Bien que le texte proposé par la Commission soit en retrait par rapport à l'initiative française et qu'il soulève certaines difficultés, comme le rôle des autorités centrales, la délégation française s'est montrée ouverte à la discussion lors de la première réunion du groupe de travail du 7 mai 2002. À l'inverse, certaines délégations, comme la délégation allemande, ont contesté l'idée même que cette proposition puisse constituer une base de discussion acceptable et ont semblé refuser toute solution qui s'écarterait de celle retenue par les conventions internationales. Les discussions menées ultérieurement ont été plus positives, mais elles n'ont pas fait disparaître, pour autant, le clivage important qui subsiste entre les États membres.

Devant l'attitude de certains États membres qui refusent toute évolution par rapport aux conventions de La Haye de 1980 et de 1996, on ne peut que se montrer sceptique sur l'évolution future des négociations. En effet, il serait pour le moins incompréhensible aux yeux des citoyens que, sur la question des enlèvements d'enfants, l'Union européenne n'arrive pas à trouver une solution et que les négociations aboutissent à un compromis en retrait par rapport aux objectifs fixés par le Conseil européen de Tampere, d'octobre 1999. Il semblerait que, face au refus de certains États, le mécanisme des « coopérations renforcées » trouve ici un intérêt. En effet, les conditions posées par les articles des traités relatifs aux coopérations renforcées paraissent remplies et cela permettrait aux États membres qui souhaitent véritablement progresser en la matière de ne pas sacrifier leurs ambitions initiales.
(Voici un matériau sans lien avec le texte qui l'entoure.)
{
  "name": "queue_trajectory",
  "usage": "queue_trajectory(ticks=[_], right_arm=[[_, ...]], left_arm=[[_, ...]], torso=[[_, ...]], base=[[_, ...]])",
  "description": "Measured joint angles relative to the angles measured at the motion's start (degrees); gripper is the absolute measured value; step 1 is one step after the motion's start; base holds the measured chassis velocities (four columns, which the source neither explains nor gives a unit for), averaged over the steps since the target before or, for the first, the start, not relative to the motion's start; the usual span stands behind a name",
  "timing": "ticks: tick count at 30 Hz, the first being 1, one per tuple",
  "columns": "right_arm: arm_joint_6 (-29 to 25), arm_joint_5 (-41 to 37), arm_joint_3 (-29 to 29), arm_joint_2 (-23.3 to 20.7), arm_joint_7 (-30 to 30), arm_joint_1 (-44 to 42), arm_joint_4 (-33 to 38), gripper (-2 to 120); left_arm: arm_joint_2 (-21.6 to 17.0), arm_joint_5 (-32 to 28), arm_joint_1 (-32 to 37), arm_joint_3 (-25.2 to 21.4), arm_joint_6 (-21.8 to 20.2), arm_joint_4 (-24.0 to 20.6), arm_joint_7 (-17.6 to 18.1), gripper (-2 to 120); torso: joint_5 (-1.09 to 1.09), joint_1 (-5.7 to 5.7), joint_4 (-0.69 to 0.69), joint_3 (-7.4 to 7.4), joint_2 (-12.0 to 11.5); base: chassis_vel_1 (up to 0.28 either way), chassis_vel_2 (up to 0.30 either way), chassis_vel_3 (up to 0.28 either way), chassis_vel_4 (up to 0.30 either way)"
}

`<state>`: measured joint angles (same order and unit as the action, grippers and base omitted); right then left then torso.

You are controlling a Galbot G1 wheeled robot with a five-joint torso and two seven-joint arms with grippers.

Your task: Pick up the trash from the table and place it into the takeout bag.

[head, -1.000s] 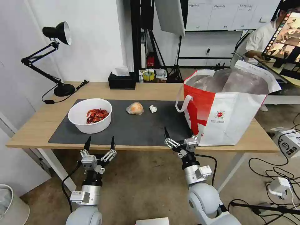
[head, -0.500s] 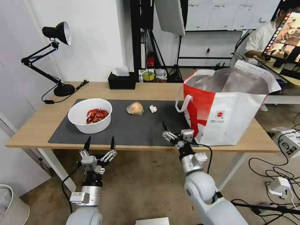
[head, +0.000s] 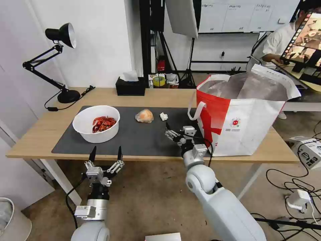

D'après l'article 11 du traité instituant la Communauté européenne, les États membres peuvent adresser une demande à la Commission européenne, afin que celle-ci formule une proposition en ce sens au Conseil.

La délégation a décidé, en conséquence, d'inviter le gouvernement à soumettre à la Commission une demande relative à l'instauration d'une coopération renforcée dans ce domaine.